Shelton v. King
Headline: Trust in a will upheld as Court affirms trustees may hold and pay legacies at the testatrix’s chosen age, blocking beneficiaries’ attempt to force early payment and preserving the donor’s timing.
Holding:
- Lets trustees follow a will’s timing and refuse premature payouts.
- Prevents beneficiaries from forcing early payment for convenience.

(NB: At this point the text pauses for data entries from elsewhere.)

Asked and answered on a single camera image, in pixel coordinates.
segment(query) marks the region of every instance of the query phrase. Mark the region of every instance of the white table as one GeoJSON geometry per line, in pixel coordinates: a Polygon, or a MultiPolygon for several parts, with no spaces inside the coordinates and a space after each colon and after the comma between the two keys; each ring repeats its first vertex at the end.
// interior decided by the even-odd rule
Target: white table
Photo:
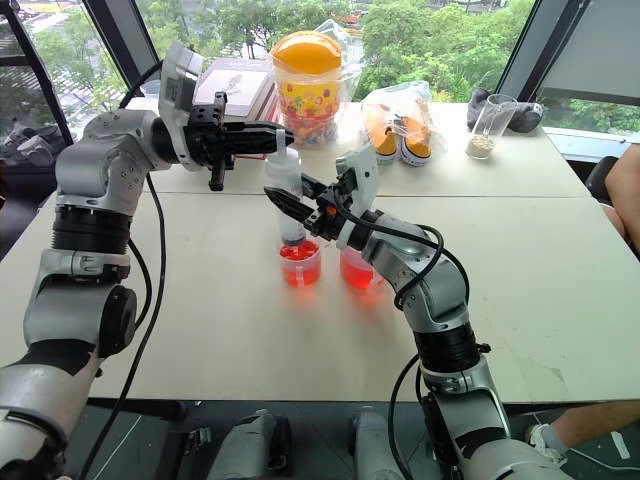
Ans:
{"type": "MultiPolygon", "coordinates": [[[[469,138],[467,104],[435,103],[432,112],[447,139],[448,150],[437,147],[424,167],[397,161],[380,167],[379,196],[432,197],[588,197],[589,192],[560,156],[542,129],[523,135],[506,133],[491,159],[469,158],[464,150],[469,138]]],[[[305,173],[331,183],[336,177],[335,158],[362,141],[358,104],[351,104],[339,144],[320,150],[300,150],[305,173]]],[[[194,174],[172,168],[154,176],[159,192],[210,193],[206,170],[194,174]]],[[[262,193],[266,182],[260,160],[238,159],[227,172],[225,193],[262,193]]]]}
{"type": "MultiPolygon", "coordinates": [[[[415,353],[388,286],[345,287],[334,245],[307,289],[280,278],[275,213],[256,195],[161,194],[167,290],[135,398],[387,400],[415,353]]],[[[471,323],[505,402],[640,397],[640,264],[591,198],[379,198],[439,228],[471,281],[471,323]]],[[[50,242],[53,201],[0,263],[0,364],[24,354],[22,317],[50,242]]],[[[132,238],[157,279],[157,217],[143,194],[132,238]]],[[[127,282],[140,302],[135,263],[127,282]]],[[[104,364],[115,397],[135,345],[104,364]]],[[[407,381],[401,400],[412,400],[407,381]]]]}

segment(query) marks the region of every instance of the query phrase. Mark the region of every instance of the sock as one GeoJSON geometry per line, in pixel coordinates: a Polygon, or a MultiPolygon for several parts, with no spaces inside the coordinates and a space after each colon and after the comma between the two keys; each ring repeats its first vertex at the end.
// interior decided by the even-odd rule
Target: sock
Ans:
{"type": "Polygon", "coordinates": [[[548,448],[553,448],[560,453],[565,453],[567,450],[569,450],[569,447],[562,443],[562,440],[560,440],[560,438],[558,438],[558,435],[556,435],[553,424],[545,426],[542,429],[541,434],[542,439],[544,440],[544,443],[548,448]]]}

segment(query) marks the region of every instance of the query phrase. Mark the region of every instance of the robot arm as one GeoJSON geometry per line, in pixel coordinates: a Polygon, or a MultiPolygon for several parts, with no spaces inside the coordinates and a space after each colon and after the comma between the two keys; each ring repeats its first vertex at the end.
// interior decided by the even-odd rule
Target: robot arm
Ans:
{"type": "Polygon", "coordinates": [[[312,234],[350,246],[391,284],[413,330],[428,396],[423,400],[436,455],[458,466],[466,480],[563,479],[530,446],[510,439],[509,424],[467,310],[467,280],[457,261],[438,256],[424,229],[379,210],[375,155],[365,148],[337,160],[329,186],[303,175],[303,193],[317,209],[284,190],[269,199],[312,234]],[[421,272],[430,270],[419,281],[421,272]]]}
{"type": "MultiPolygon", "coordinates": [[[[0,370],[0,478],[61,473],[100,365],[133,339],[136,295],[121,283],[145,176],[182,163],[209,168],[211,189],[221,190],[234,154],[276,150],[282,127],[225,123],[223,92],[211,105],[191,105],[201,64],[174,44],[163,64],[160,118],[104,113],[58,157],[52,248],[42,253],[24,318],[27,353],[0,370]]],[[[292,141],[287,132],[286,143],[292,141]]]]}

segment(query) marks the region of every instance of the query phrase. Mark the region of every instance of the plastic bag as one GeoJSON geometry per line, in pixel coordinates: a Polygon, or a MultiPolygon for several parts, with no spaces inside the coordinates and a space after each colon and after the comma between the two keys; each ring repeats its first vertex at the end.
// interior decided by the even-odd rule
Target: plastic bag
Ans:
{"type": "Polygon", "coordinates": [[[431,115],[431,90],[427,82],[405,82],[374,90],[362,101],[362,114],[378,164],[400,158],[413,166],[424,165],[434,140],[446,150],[431,115]]]}
{"type": "Polygon", "coordinates": [[[271,50],[278,107],[302,146],[335,143],[362,66],[351,36],[333,20],[296,32],[271,50]]]}

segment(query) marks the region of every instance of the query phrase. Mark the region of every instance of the white bottle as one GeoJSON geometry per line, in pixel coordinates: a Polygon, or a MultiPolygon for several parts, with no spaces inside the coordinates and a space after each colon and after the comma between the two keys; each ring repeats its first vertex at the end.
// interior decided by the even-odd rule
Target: white bottle
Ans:
{"type": "MultiPolygon", "coordinates": [[[[266,171],[270,181],[267,186],[281,188],[302,198],[302,163],[297,150],[285,143],[285,131],[276,130],[278,151],[267,157],[266,171]]],[[[278,212],[280,236],[284,245],[300,245],[305,240],[304,227],[282,212],[278,212]]]]}

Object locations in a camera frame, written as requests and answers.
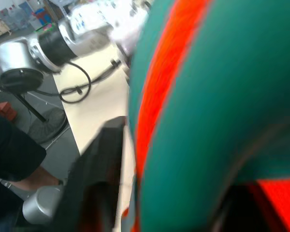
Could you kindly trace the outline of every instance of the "silver cylinder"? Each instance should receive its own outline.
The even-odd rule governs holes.
[[[55,213],[62,194],[62,186],[39,188],[23,204],[24,218],[31,224],[49,223]]]

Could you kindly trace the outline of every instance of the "fan stand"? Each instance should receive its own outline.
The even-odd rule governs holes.
[[[20,94],[14,96],[28,109],[37,119],[30,125],[28,135],[38,144],[43,144],[57,137],[68,124],[64,110],[59,108],[50,109],[40,114]]]

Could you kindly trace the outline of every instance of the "black cylinder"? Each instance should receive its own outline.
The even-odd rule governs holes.
[[[58,26],[40,35],[39,44],[47,58],[57,66],[76,57],[64,41]]]

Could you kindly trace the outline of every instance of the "black base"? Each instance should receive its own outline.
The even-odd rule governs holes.
[[[68,124],[64,110],[53,108],[42,114],[45,122],[34,120],[28,135],[38,144],[46,143],[58,136]]]

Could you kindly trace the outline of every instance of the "white table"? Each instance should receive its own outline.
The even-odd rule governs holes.
[[[103,72],[110,65],[111,59],[116,59],[116,49],[112,46],[96,52],[90,56],[79,58],[74,62],[89,74],[91,79]],[[77,147],[82,154],[89,142],[97,135],[105,121],[127,115],[127,99],[129,86],[126,75],[119,68],[107,80],[93,85],[89,96],[78,104],[63,103],[69,124],[74,135]],[[59,75],[54,75],[58,91],[64,88],[87,83],[85,75],[77,68],[67,65]],[[67,100],[79,99],[78,94],[65,96]],[[125,127],[123,148],[122,177],[118,199],[118,211],[115,231],[120,231],[121,213],[128,207],[131,194],[132,178],[134,175],[134,153],[131,138]]]

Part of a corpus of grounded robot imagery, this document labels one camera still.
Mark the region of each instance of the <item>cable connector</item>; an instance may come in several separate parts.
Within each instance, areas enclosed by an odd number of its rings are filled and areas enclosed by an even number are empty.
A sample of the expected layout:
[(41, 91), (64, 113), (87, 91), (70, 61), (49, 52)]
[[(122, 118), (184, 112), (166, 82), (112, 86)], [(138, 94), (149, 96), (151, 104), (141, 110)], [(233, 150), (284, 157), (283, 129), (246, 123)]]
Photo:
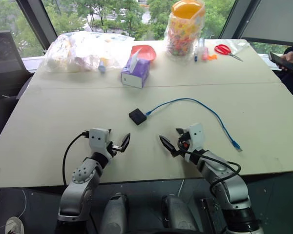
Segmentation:
[(82, 133), (82, 136), (84, 136), (85, 138), (89, 138), (89, 131), (85, 130), (85, 131)]
[(240, 145), (239, 145), (238, 143), (236, 143), (234, 140), (232, 141), (232, 145), (234, 146), (234, 148), (235, 148), (238, 152), (241, 152), (241, 151), (242, 151)]

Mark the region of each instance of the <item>pen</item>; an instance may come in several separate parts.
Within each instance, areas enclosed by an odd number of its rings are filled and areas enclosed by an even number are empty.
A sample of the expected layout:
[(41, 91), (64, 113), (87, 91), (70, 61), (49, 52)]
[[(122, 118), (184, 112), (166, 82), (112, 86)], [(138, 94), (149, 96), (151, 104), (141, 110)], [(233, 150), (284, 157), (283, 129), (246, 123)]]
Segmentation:
[(197, 46), (194, 49), (194, 61), (197, 62)]

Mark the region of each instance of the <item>phone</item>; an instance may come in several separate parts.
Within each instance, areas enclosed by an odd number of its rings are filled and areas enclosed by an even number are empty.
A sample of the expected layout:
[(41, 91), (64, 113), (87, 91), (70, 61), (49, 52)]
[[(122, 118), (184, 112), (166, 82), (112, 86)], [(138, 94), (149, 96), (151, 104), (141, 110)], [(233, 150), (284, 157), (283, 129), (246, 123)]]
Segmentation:
[(286, 61), (285, 59), (279, 57), (278, 55), (275, 55), (271, 51), (269, 52), (268, 57), (271, 62), (274, 62), (277, 65), (283, 66), (287, 68), (288, 70), (293, 71), (293, 63)]

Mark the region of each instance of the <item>green foliage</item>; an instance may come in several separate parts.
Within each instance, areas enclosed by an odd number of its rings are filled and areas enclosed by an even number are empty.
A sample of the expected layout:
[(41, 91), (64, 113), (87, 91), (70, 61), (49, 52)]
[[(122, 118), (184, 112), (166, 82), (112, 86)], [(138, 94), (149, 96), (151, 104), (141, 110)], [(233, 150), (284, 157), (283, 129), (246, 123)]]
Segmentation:
[(136, 31), (142, 25), (143, 8), (135, 0), (120, 1), (120, 8), (125, 10), (125, 14), (119, 14), (117, 20), (122, 20), (123, 29), (128, 32), (128, 35), (134, 37)]
[(104, 20), (108, 14), (113, 12), (114, 6), (117, 4), (115, 0), (64, 0), (64, 2), (76, 7), (78, 16), (83, 17), (88, 22), (92, 31), (95, 27), (94, 16), (99, 16), (104, 32), (107, 30)]
[(259, 42), (250, 42), (253, 49), (259, 54), (268, 54), (269, 51), (274, 53), (283, 54), (284, 51), (289, 47), (286, 45), (266, 44)]
[(0, 0), (0, 30), (11, 31), (21, 57), (43, 55), (42, 47), (15, 1)]
[(121, 28), (123, 28), (122, 23), (120, 21), (116, 21), (116, 20), (105, 19), (104, 20), (104, 25), (108, 29), (121, 29)]
[(135, 31), (135, 40), (151, 40), (148, 36), (150, 33), (150, 25), (141, 23), (139, 28)]
[(59, 15), (56, 11), (55, 5), (47, 5), (45, 6), (45, 10), (49, 15), (57, 35), (83, 30), (85, 20), (80, 18), (76, 12), (70, 14), (67, 12), (61, 12), (61, 15)]
[(167, 27), (171, 6), (178, 0), (148, 0), (151, 30), (155, 40), (162, 40)]
[(202, 36), (205, 38), (218, 38), (223, 29), (234, 0), (205, 0), (205, 26)]

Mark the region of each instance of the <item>hand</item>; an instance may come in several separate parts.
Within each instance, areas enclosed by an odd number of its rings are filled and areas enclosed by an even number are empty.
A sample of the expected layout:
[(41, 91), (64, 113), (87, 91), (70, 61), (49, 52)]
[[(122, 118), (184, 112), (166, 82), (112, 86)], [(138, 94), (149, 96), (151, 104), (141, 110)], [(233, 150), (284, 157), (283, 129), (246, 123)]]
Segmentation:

- Keeps vested legacies subject to the testatrix’s chosen schedule.
Summary
Background
Anna Smith Mallett left $75,000 in legacies and the residue of her estate to three distant relatives: Jean Louisa Shelton, Anna Gertrude Shelton, and Robert Philo Shelton. A codicil appointed F. B. King, Wm. H. Saunders, and George W. White as co-trustees and stated the legacies should be paid in full when Robert reached twenty-five. Jean is over twenty-one; the other two are younger. The three legatees sued to force payment when each reached twenty-one, but the trustees refused to pay early out of respect for the testatrix’s instructions.
Reasoning
The Court held that, although the legacies are vested, a court should not compel trustees acting in good faith to ignore the testatrix’s clear timing when no law or changed circumstance makes the trust unlawful. The opinion rejected applying an English rule allowing immediate payment on majority and relied on American cases upholding testamentary powers to delay enjoyment so long as the trust does not violate settled legal rules. Because nothing had occurred to render the trust illegal or against those rules, the Court affirmed the lower court’s refusal to order premature distribution.
Real world impact
The ruling lets trustees follow the timetable a will sets and prevents beneficiaries from forcing early payment purely for convenience when the testator clearly directed later distribution. Trustees may continue to hold and pay vested legacies according to the will unless a law or unexpected change makes the trust unlawful.